PraisonAI WebSocket Gateway Missing Authentication Vulnerability

A critical vulnerability exists in the PraisonAI Gateway server in versions prior to 4.5.97. The server allows WebSocket connections at '/ws' without authentication, enabling any network client to connect, list registered agents, and send arbitrary messages to those agents and their tools. This vulnerability arises because the server does not enforce the 'auth_token' field in the 'GatewayConfig', leaving the WebSocket endpoint open to unauthorized access.

Impact

Exploitation of this vulnerability allows any unauthenticated attacker with network access to connect to the WebSocket gateway, enumerate all registered agents via the '/info' endpoint, and send arbitrary messages to the agents, including commands to execute tools, read files, or make API calls.

Reproduction

To reproduce this vulnerability, first install PraisonAI version 4.5.87 or earlier.

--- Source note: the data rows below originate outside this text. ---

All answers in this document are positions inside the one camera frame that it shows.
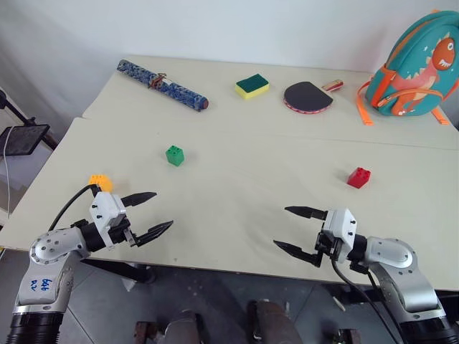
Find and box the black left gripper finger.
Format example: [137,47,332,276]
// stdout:
[134,219,174,247]
[120,191,158,209]

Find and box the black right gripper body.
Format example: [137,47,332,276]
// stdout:
[314,231,341,259]

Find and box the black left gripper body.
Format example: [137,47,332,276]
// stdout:
[108,214,140,248]

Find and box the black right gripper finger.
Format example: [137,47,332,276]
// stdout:
[273,239,322,268]
[284,205,329,221]

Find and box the black table leg brace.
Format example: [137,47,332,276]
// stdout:
[80,258,156,285]

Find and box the yellow toy block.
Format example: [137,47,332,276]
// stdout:
[88,173,114,192]

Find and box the green toy block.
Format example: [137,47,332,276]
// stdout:
[165,144,186,167]

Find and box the red toy block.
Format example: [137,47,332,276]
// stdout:
[346,166,372,188]

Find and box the dark rounded robot foot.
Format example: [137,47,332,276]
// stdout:
[246,299,304,344]

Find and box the blue patterned rolled scroll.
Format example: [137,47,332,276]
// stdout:
[117,59,211,113]

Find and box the black table tennis paddle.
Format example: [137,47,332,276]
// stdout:
[283,79,345,115]

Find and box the black tablet on stand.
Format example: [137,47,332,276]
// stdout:
[0,123,52,158]

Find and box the yellow green sponge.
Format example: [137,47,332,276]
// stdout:
[235,73,270,101]

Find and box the teal dinosaur backpack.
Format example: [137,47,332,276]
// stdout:
[356,8,459,127]

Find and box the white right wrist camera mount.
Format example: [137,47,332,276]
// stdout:
[323,209,358,264]

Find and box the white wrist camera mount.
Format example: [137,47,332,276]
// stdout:
[323,209,358,264]
[89,191,127,249]

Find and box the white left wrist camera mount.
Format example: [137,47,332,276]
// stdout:
[89,191,127,249]

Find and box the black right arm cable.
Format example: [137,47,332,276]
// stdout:
[330,258,407,344]

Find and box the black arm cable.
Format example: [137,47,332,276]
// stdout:
[330,258,407,344]
[47,183,103,231]

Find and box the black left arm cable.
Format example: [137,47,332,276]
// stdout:
[47,183,103,231]

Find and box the white cable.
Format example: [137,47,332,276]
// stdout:
[2,125,18,220]

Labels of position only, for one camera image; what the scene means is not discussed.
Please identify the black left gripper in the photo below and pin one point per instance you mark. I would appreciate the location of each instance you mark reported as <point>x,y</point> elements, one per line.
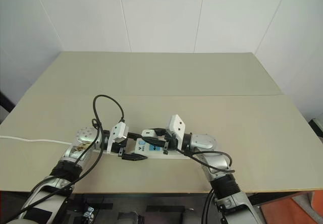
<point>116,147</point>

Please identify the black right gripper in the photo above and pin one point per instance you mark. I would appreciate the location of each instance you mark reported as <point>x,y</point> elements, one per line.
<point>170,142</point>

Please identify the white charger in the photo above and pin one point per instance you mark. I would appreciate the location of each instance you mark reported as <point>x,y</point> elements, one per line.
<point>148,133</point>

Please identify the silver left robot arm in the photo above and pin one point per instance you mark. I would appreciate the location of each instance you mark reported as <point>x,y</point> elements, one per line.
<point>75,156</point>

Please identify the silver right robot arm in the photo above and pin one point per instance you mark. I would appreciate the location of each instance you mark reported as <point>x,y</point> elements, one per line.
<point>217,163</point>

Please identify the white power strip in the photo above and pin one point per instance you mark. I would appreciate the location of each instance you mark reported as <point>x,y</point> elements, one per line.
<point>174,155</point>

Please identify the orange panel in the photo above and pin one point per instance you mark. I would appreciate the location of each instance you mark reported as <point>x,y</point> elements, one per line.
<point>285,209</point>

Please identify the dark box with pale edge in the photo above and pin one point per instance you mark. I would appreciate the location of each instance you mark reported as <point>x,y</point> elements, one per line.
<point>317,128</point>

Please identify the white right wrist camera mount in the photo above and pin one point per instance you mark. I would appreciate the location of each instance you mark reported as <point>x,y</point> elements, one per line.
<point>177,126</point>

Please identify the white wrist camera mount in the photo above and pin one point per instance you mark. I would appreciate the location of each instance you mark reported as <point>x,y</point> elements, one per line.
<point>177,126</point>
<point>118,131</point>

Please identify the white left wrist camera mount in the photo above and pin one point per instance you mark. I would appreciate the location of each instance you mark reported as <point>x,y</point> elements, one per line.
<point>118,131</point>

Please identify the silver metal bracket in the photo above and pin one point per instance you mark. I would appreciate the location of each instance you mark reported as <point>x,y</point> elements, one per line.
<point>88,212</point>

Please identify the black object at wall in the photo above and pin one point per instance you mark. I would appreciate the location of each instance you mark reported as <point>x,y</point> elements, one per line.
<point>4,105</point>

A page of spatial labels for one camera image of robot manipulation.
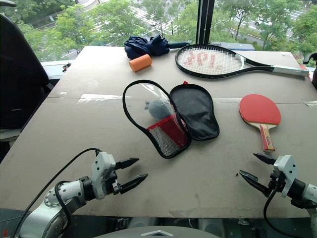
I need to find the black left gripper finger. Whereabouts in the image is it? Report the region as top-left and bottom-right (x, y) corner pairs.
(119, 173), (149, 195)
(115, 157), (140, 171)

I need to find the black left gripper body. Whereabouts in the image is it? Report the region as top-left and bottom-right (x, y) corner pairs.
(104, 162), (123, 197)

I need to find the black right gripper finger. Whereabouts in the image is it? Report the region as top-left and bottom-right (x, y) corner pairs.
(238, 170), (271, 198)
(252, 152), (278, 166)

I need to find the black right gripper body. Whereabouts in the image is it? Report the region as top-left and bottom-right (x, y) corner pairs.
(267, 165), (286, 198)

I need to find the red table tennis paddle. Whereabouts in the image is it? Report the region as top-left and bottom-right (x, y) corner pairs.
(238, 93), (282, 153)

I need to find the black clear paddle case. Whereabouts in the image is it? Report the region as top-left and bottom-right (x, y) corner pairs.
(122, 79), (220, 160)

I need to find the black white tennis racket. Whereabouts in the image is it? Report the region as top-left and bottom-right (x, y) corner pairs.
(175, 44), (310, 80)

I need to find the grey robot torso top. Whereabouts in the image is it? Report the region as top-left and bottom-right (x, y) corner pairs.
(98, 224), (224, 238)

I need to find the grey plush toy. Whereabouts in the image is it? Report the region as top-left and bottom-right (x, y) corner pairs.
(144, 99), (172, 124)

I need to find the orange foam cylinder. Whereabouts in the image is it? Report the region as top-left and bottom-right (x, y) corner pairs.
(128, 54), (153, 73)

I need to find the black curved armrest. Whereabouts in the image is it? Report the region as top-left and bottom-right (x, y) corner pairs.
(302, 52), (317, 89)

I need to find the navy folded umbrella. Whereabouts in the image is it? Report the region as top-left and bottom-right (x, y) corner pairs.
(123, 34), (192, 60)

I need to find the black office chair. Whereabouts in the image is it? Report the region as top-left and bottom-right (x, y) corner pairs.
(0, 13), (54, 130)

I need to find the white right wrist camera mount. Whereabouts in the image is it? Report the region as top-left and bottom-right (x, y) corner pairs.
(273, 155), (300, 198)

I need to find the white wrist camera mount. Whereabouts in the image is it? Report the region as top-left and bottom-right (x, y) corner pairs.
(273, 155), (300, 198)
(91, 151), (117, 200)

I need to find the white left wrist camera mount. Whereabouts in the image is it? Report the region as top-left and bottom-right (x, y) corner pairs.
(91, 151), (117, 200)

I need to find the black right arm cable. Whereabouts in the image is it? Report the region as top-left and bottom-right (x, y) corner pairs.
(262, 187), (283, 238)

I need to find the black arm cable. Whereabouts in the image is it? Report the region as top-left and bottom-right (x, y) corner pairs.
(11, 147), (102, 238)
(262, 187), (283, 238)

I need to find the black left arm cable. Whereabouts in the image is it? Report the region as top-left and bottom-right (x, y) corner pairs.
(11, 147), (102, 238)

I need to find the black window frame post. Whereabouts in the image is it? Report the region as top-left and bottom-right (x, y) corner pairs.
(195, 0), (215, 44)

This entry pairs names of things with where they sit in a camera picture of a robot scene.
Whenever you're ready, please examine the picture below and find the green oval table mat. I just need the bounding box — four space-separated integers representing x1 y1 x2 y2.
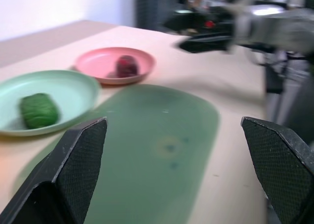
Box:
14 84 222 224

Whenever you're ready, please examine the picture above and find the pink plate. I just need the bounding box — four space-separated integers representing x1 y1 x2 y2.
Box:
74 47 157 85

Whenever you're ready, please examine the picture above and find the dark background rack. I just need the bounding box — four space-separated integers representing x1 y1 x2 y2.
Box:
135 0 183 31

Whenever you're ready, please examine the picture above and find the light green plate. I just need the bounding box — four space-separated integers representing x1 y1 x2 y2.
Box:
0 70 102 137

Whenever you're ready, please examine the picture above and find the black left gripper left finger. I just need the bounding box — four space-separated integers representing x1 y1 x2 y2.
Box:
0 116 108 224

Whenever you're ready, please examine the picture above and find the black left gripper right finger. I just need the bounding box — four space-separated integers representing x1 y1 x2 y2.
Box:
241 116 314 224

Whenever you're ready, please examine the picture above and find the dark red knitted item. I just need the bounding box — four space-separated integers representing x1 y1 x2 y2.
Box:
115 55 140 78

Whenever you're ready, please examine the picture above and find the green knitted item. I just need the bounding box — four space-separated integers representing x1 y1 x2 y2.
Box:
19 92 60 130

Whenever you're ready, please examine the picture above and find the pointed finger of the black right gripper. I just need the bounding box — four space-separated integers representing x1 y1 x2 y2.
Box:
162 10 221 34
174 34 235 54

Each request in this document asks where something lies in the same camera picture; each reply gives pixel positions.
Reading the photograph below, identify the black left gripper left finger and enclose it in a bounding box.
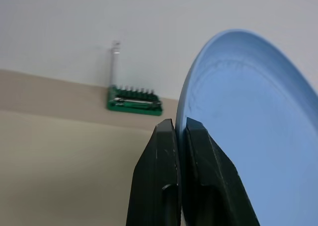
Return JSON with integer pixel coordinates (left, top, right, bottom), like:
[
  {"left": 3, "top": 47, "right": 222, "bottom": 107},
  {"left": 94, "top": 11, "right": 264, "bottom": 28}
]
[{"left": 126, "top": 118, "right": 184, "bottom": 226}]

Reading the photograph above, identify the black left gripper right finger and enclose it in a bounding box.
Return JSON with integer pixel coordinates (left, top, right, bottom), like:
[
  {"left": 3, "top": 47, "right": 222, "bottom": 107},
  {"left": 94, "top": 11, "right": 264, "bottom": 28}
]
[{"left": 182, "top": 117, "right": 261, "bottom": 226}]

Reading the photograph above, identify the blue plate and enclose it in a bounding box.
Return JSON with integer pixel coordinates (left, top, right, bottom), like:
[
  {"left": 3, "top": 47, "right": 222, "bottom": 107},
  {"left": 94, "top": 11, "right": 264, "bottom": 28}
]
[{"left": 175, "top": 28, "right": 318, "bottom": 226}]

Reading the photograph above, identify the green screwdriver bit set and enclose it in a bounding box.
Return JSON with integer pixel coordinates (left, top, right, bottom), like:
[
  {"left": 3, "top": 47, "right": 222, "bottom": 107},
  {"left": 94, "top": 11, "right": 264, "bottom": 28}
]
[{"left": 107, "top": 84, "right": 164, "bottom": 117}]

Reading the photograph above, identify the clear screwdriver handle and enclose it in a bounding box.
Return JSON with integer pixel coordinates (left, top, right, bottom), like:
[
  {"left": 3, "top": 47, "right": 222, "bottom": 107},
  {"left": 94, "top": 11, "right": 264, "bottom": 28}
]
[{"left": 109, "top": 40, "right": 122, "bottom": 88}]

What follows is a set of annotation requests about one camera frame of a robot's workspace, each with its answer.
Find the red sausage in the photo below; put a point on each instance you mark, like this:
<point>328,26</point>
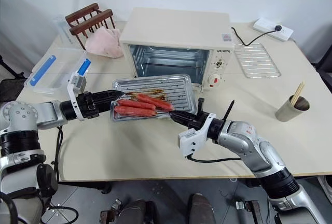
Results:
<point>136,104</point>
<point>135,111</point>
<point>155,101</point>

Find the metal cup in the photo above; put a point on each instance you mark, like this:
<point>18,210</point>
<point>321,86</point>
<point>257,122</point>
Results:
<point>288,111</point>

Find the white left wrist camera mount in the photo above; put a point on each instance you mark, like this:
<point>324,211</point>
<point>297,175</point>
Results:
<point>76,82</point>

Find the dark brown wooden rack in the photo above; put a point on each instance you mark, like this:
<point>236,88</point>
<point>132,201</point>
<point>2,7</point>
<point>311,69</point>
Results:
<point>88,17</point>

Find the clear plastic measuring cup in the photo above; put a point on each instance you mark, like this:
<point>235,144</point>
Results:
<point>63,30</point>

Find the black right wrist zip tie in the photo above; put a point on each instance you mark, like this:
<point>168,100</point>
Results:
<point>229,108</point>

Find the pink cloth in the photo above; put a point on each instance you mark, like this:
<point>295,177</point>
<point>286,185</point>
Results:
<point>103,43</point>

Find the clear box with blue clips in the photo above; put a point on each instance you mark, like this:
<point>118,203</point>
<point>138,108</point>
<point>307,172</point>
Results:
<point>57,71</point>

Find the silver ribbed baking tray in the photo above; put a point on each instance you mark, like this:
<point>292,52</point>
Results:
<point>179,89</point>

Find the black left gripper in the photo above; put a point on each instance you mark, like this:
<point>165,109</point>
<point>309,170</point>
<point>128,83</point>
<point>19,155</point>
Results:
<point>88,104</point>

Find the black chair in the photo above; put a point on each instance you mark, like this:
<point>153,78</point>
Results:
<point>324,68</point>

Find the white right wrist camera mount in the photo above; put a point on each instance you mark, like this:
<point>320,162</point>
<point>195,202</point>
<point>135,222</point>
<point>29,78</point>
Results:
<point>193,137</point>

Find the white power strip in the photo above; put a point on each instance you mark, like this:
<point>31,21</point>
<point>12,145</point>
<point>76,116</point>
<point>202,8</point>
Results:
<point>269,30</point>

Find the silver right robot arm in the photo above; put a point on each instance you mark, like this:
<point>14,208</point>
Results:
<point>249,143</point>

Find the wooden chopstick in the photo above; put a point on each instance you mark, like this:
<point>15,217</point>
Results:
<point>298,93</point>

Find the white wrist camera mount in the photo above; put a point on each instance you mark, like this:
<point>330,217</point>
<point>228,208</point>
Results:
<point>76,82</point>
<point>193,137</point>

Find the cream white toaster oven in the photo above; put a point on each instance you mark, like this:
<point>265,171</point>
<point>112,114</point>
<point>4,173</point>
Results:
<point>176,27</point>

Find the black power plug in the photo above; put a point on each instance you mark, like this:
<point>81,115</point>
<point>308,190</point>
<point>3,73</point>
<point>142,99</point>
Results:
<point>278,28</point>

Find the white red oven timer knob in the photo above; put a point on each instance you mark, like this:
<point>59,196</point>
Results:
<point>214,80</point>

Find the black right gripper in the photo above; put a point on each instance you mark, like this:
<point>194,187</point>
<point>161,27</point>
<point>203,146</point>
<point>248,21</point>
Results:
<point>198,121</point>

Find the black stand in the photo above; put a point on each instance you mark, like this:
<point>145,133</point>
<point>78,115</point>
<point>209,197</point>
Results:
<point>10,78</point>

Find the dark rounded shape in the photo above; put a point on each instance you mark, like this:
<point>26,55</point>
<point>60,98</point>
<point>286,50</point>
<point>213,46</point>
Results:
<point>135,212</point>
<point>201,208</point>

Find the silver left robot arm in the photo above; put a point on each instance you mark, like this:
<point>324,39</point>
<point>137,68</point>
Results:
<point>44,111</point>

Start the PraisonAI Gateway server with the default settings. Once the server is running, send a request to the '/info' endpoint to enumerate the registered agents. After that, establish a WebSocket connection to the '/ws' endpoint without any authentication token. Once connected, the server will accept the connection and respond, indicating that the WebSocket communication is open.

Remediation

Users can upgrade to PraisonAI version 4.5.97 or later, where this vulnerability has been patched.